### Required work
Wherever the word "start" shows up in the data, report the line it sits in.

### Data below
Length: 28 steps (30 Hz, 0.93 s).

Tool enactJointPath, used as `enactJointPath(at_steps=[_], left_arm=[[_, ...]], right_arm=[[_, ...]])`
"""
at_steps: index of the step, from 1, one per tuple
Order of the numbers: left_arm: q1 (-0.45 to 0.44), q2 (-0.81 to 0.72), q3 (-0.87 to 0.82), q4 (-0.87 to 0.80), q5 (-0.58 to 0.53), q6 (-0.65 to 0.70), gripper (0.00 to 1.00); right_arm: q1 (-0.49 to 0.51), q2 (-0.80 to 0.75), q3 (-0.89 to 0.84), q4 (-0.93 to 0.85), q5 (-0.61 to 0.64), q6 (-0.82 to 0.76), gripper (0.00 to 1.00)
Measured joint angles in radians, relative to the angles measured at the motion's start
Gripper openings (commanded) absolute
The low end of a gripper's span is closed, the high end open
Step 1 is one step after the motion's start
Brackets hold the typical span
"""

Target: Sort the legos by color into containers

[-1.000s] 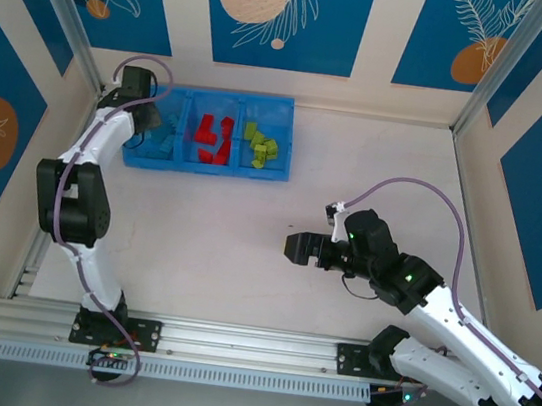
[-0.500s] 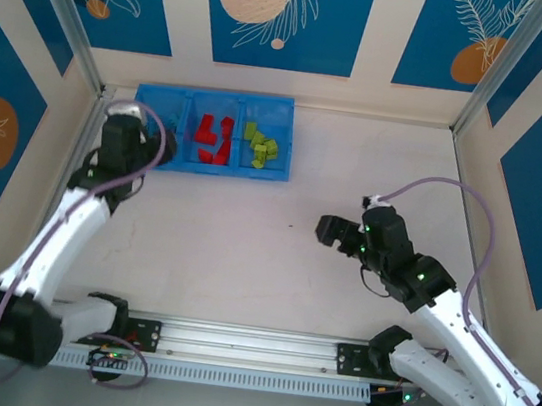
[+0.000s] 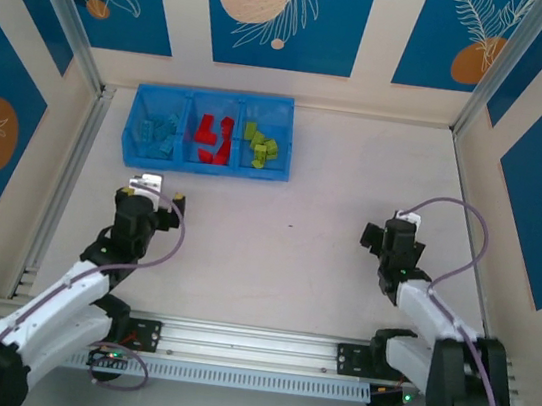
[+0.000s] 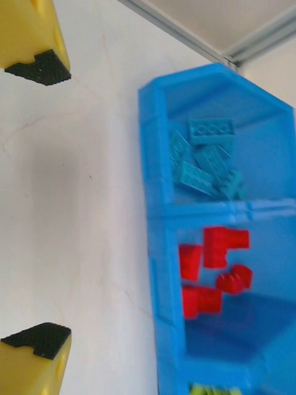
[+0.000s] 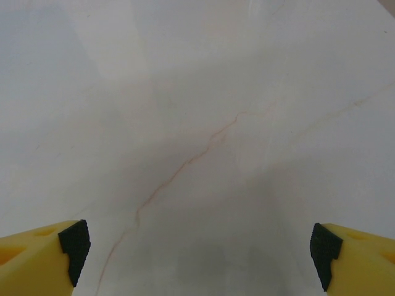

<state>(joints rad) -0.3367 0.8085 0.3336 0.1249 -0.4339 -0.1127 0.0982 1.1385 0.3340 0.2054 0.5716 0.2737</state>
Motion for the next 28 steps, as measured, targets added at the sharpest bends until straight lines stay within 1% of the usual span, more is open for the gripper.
enactJointPath(at_steps=[3,5,7,10,11,13,15,19,28], left_arm=[[0.111,0.112,-0.023,0.119,0.038,0.008,1.0],[0.175,0.204,-0.034,0.24,0.067,0.012,1.0],[0.219,0.326,-0.034,0.366,0.103,0.024,1.0],[0.254,0.556,-0.018,0.531,0.154,0.053,1.0],[0.258,0.624,-0.002,0.551,0.172,0.061,1.0],[0.261,0.711,0.026,0.572,0.212,0.078,1.0],[0.261,0.727,0.031,0.599,0.245,0.093,1.0],[0.261,0.726,0.042,0.652,0.277,0.106,1.0],[0.261,0.726,0.044,0.682,0.289,0.117,1.0]], right_arm=[[-0.008,0.157,0.023,0.167,-0.043,-0.045,1.0],[-0.021,0.253,0.032,0.319,-0.101,-0.068,1.0],[-0.045,0.336,0.056,0.393,-0.179,-0.091,0.99],[-0.062,0.386,0.054,0.499,-0.222,-0.099,0.99],[-0.063,0.386,0.053,0.513,-0.225,-0.1,0.99],[-0.062,0.386,0.051,0.558,-0.23,-0.101,0.99],[-0.059,0.386,0.051,0.581,-0.233,-0.104,0.99],[-0.057,0.386,0.051,0.602,-0.237,-0.107,0.99],[-0.056,0.386,0.051,0.604,-0.24,-0.108,0.99]])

### Response for this exercise
Measured joint angles in radians, relative to the angles measured at the motion's start
Step 1 is one step after the motion's start

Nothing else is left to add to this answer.